Pensé en mi madre, a la que admiro, a la que le debo mucho más de lo que soy consciente. La realidad es que a mí me dio este mismo ejemplo de heroína silenciosa del cuentakilómetros. ¿Para qué hizo tantos kilómetros por dármelo todo si ahora yo tengo que limitar mis aspiraciones para hacer cien kilómetros al día por mis hijos? La pregunta se responde sola.

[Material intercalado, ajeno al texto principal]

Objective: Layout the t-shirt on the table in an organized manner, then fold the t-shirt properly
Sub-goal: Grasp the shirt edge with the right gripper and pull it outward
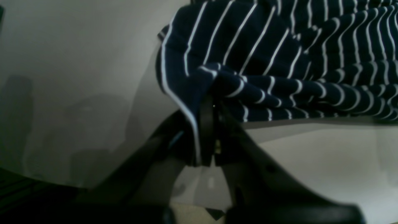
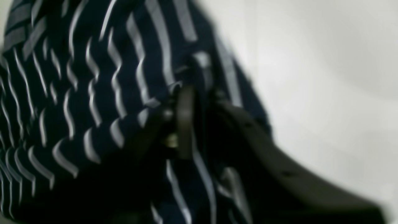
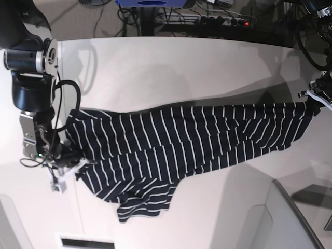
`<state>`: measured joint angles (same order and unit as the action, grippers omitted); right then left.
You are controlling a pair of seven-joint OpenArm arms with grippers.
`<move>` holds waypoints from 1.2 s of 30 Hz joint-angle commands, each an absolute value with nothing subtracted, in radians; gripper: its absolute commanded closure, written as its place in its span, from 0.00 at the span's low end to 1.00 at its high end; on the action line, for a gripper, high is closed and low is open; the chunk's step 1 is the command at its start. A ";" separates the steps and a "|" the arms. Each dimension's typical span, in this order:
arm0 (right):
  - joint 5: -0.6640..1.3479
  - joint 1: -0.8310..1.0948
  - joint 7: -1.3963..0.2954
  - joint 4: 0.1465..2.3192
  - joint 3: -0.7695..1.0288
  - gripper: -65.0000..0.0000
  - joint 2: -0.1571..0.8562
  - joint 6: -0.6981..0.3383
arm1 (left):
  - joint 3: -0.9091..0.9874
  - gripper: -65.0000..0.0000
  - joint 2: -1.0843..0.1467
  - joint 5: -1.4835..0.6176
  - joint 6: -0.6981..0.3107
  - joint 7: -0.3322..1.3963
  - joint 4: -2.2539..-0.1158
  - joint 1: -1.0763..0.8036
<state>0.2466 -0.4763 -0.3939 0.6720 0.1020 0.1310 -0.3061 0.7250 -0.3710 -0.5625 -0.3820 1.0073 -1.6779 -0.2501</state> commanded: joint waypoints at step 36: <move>0.340 -0.120 -0.667 1.129 0.329 0.91 0.082 -0.366 | 0.727 1.00 -0.383 -0.568 -0.380 0.987 -1.641 -0.246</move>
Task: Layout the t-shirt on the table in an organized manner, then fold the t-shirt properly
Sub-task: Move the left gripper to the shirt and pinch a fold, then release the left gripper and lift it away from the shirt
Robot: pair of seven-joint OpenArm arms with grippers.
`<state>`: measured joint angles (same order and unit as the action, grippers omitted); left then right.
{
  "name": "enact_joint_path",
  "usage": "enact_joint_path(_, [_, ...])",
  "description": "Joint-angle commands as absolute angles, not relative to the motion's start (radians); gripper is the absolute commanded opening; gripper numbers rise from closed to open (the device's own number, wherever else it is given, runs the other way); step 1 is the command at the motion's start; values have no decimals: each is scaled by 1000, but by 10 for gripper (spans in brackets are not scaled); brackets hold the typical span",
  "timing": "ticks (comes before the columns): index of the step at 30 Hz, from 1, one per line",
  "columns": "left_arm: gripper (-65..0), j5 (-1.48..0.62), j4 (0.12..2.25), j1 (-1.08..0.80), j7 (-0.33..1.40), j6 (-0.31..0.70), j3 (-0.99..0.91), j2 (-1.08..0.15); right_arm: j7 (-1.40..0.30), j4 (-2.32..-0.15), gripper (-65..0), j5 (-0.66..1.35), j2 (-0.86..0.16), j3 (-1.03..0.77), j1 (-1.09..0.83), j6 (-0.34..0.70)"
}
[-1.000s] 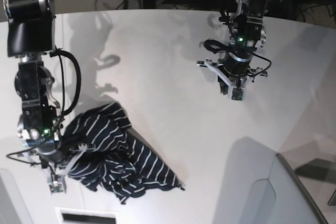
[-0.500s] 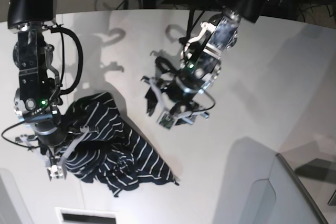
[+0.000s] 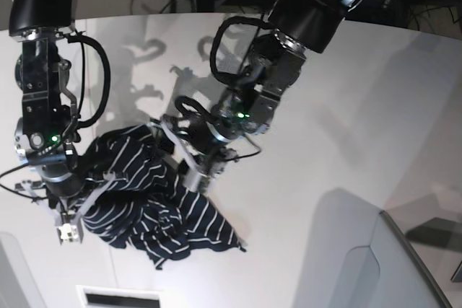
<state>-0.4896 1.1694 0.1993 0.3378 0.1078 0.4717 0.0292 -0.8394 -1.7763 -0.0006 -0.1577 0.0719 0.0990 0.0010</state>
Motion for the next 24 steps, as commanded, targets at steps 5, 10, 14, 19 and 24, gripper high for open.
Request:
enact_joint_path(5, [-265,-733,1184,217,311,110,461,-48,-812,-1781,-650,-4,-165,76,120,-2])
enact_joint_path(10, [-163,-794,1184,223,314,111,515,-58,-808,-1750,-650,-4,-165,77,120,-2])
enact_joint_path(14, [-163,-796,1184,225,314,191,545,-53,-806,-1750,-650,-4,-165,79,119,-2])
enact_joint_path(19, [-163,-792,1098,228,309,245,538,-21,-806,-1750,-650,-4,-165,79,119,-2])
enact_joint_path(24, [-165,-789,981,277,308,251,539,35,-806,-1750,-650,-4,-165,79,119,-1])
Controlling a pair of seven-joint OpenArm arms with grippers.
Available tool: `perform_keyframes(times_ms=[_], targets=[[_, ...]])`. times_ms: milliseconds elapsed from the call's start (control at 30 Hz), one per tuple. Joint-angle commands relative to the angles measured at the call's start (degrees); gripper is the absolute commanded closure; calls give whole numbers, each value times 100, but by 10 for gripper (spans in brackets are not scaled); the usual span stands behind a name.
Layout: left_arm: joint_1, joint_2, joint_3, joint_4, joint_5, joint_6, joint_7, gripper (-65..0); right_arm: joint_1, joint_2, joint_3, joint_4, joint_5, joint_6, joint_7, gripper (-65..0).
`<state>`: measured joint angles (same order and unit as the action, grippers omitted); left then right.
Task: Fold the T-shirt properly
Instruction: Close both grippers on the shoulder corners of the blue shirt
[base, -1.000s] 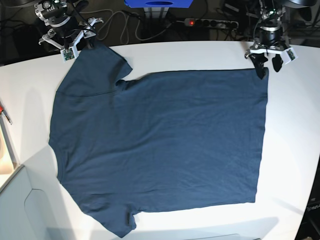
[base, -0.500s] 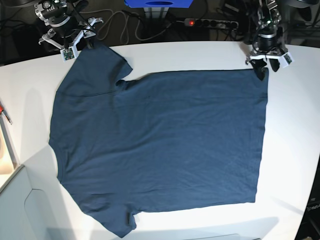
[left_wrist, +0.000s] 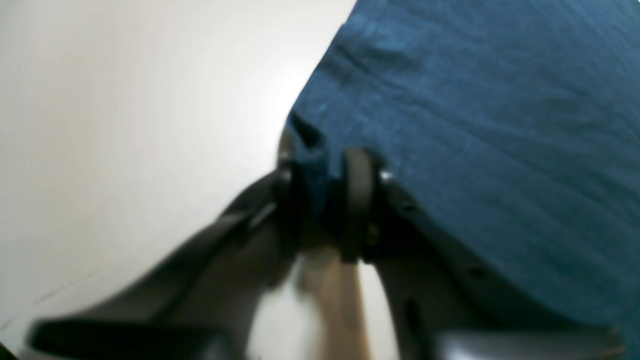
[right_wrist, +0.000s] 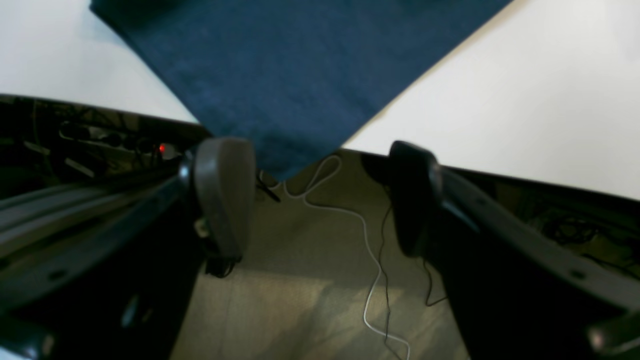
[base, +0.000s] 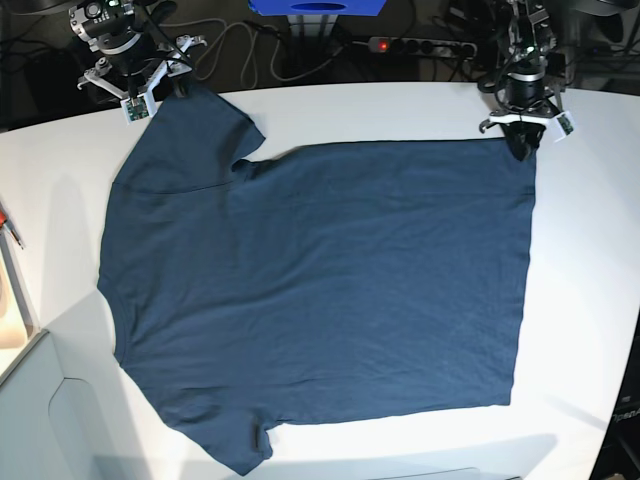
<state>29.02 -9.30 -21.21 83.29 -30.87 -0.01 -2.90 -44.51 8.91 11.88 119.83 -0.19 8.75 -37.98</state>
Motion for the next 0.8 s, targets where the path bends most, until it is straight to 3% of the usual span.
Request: perform_keyframes(times_ms=[0, 67, 467, 767], targets=[[48, -6, -11, 36, 6, -3, 92, -56, -54, 37, 21, 100, 5, 70, 83, -401], [48, 3, -19, 36, 6, 5, 92, 0, -54, 37, 21, 100, 5, 70, 83, -401], [83, -6, -28, 98, 6, 14, 92, 0, 420, 19, -6, 4, 5, 70, 83, -406], [83, 11, -28, 63, 6, 14, 92, 0, 1018, 2, -14, -1122, 32, 78, 83, -406]])
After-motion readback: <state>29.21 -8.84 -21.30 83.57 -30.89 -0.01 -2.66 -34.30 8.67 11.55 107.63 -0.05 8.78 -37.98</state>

Ella se levantaba a las seis de la mañana para que le diera la vida. A veces me desperataba la olla exprés, con aquel pitorro que daba vueltas enloquecido. Era mamá, preparando lentejas. La noche anterior no veía la película con nosotros porque andaba liada en la cocina dejando hecho un pollo al ajillo, por ejemplo. Después de desayunar, todos subíamos al coche y nos dejaba en el colegio. Se metía en el tráfico madrileño para dejar a mi padre -que no conducía- en su oficina de Nuevos Ministerios y después atravesaba todo Madrid para irse a Prado del rey, donde trabajaba ella. A mediodía, si el proyecto en el que estaba liada se lo permitía, se escapaba a comer con nosotros a casa, dándonos la sorpresa feliz de su cariño, y se volvía a marchar sin tomar café. Dos días por semana me llevaba a una academia de música y se quedaba aparcada en doble fila, dentro del coche, durante una hora oscura de invierno. Allí, en su Seat mil cuatrocientos treinta, redactaba algún texto o leía guiones del trabajo. Yo aprendí, sin que ella pretendiera enseñarme tal cosa, que si una mujer quiere que “le de la vida”, debe aprovechar cada minuto, madrugar mucho y, a ser posible, no cometer el error de casarse con un tipo sin carné de conducir. Con su independencia y su kilometraje me enseñó a ser fuerte, a no depender nunca de un hombre, a tener una carrera profesional cueste lo que cueste. Desgraciadamente, también me enseñó a vivir en un coche y a darlo todo por los hijos. Por eso yo, hoy, escribo este artículo en el parking del colegio, mientras espero a que mis niños bilingües salgan de clase, preguntándome si tanto viaje y tanta carretera los llevará más, mucho más lejos o los volverá tan buenos y tan tontos como yo.